▶ _What the task asks_:
There is material below. Print exactly the lines starting at the line with "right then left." and ending at the line with "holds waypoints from", ends included, and no others.

▶ _Collected data_:
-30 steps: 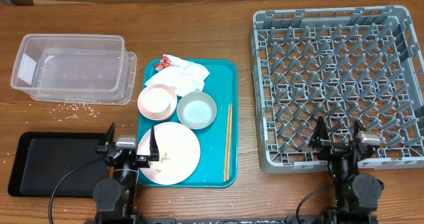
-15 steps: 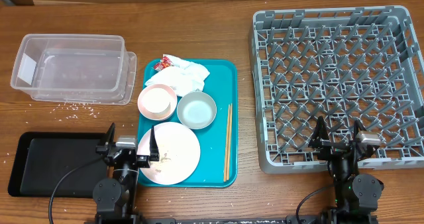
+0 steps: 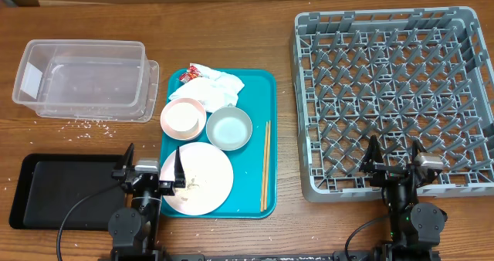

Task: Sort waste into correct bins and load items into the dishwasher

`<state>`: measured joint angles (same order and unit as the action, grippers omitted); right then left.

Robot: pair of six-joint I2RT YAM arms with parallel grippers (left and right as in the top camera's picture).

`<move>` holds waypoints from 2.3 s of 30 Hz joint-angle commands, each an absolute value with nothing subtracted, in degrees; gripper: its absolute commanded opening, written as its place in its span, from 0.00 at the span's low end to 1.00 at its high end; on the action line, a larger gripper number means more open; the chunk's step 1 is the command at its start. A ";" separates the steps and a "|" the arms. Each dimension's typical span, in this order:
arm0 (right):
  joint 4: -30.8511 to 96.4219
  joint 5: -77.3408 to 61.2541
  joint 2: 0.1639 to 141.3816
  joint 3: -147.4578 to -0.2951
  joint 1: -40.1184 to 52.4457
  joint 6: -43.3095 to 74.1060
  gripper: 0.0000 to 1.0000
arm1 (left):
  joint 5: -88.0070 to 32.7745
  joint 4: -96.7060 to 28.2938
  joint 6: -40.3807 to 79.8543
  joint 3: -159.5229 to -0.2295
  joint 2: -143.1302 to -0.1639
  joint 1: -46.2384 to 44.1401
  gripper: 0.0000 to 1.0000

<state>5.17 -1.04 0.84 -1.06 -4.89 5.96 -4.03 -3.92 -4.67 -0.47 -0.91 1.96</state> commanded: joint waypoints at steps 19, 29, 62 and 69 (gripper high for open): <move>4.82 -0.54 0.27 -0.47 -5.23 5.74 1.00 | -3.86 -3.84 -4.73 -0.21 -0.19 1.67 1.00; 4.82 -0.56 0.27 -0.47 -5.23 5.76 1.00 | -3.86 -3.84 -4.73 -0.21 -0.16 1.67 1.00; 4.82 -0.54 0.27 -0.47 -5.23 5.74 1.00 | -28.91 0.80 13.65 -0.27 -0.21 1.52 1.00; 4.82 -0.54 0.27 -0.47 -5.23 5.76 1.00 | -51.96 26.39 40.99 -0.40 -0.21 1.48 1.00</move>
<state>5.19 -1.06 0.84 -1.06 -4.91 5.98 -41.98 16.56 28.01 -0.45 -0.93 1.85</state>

▶ _Solution for this problem_:
`<state>`: measured joint angles (same order and unit as the action, grippers omitted); right then left.

Robot: pair of six-joint I2RT YAM arms with parallel grippers (left and right as in the top camera's picture).

`<move>` holds waypoints from 2.3 s of 30 Hz joint-angle commands, each an absolute value with nothing subtracted, in degrees; gripper: its absolute commanded opening, written as its place in its span, from 0.00 at the span's low end to 1.00 at its high end; on the action line, a larger gripper number means more open; the chunk's step 1 is the command at its start. A ";" separates the steps and a "|" the arms. Each dimension's typical span, in this order:

The response is complete as it stands.